While looking up Old Chinese reconstructions, I often find square brackets [] in the middle of an reconstruction.

For example, Baxter-Sagart system says 寺's old Chinese pronunciation is /*s-[d]əʔ-s/.

I know that // means it's a broad transcription, * indicates it's a reconstruction, and usually [] means it's a narrow transcription.

Does [d] in the middle mean that particular transcription is narrow? So for /*s-[d]əʔ-s/, other than [d], all other phoneme are in broad transcription?

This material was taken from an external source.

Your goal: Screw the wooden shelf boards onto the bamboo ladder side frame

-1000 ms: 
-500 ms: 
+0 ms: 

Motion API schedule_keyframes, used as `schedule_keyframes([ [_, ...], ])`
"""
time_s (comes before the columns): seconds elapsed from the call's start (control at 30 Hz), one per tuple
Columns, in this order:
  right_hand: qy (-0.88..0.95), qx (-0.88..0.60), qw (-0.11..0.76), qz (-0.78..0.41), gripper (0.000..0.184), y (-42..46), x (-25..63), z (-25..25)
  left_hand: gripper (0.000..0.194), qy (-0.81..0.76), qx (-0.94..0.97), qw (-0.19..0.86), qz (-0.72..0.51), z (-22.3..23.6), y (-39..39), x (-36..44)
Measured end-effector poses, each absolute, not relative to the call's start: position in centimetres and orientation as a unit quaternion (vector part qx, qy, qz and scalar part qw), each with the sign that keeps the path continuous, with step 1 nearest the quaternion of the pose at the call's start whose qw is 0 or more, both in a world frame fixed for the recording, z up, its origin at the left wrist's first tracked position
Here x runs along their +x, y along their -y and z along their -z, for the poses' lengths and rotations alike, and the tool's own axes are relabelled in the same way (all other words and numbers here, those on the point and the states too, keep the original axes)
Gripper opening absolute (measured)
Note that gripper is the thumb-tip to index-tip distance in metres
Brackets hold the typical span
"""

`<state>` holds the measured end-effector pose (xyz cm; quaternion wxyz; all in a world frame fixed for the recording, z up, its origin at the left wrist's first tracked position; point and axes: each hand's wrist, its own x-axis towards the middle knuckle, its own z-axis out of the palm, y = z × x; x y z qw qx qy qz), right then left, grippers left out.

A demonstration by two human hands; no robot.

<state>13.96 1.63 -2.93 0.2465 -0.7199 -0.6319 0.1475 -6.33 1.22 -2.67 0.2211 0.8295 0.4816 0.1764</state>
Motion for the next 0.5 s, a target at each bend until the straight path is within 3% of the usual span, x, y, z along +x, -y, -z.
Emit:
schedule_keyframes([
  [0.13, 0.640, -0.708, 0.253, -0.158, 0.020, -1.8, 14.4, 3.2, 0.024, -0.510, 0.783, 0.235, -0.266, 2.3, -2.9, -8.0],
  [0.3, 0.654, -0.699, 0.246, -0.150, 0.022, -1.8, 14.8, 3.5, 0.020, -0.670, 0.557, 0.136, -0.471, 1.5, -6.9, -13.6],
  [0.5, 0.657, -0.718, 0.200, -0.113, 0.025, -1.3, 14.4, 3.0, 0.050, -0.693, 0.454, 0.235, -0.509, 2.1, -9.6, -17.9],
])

  • also, what do those dashes "-" mean?
    – hansioux
    Commented Aug 18, 2015 at 8:17

1 Answer 1


According to this description,


the round parentheses indicate that the content enclosed in them may be omitted. The square brackets indicate that one is uncertain about the sound enclosed and it could have been something else with the same meaning, too. They mention an example in which [t] may have been either "t" or "p".

A hyphen indicates a morpheme boundary.

  • Thanks, that's odd they'd use the same symbol for narrow transcription to mean they are uncertain.
    – hansioux
    Commented Aug 18, 2015 at 9:26
  • Right - but it hopefully doesn't cause confusion because narrow transcription brackets are surrounded by spaces while these "uncertainty" brackets are surrounded by letters or hyphes. Is that correct? Brackets are very useful symbols - but their number of types shouldn't be bloated if it is not necessary. Commented Aug 18, 2015 at 10:15
  • I don't think there's any standard involving presence or absence of spaces (or any other character) around square brackets changing the meaning of the brackets. It's standard for them to indicate a phonetic (as opposed to phonemic) transcription, however broad or narrow. I guess for historical reconstructions it's normal that there's little phonetic precision so the square brackets become available for another use, but they are such a standard that I think it preferable not to do so. Commented Aug 19, 2015 at 1:52
  • Considering there are other types of brackets available other than round and square ones, such as the curly brackets {}, maybe that would have reduce the confusion.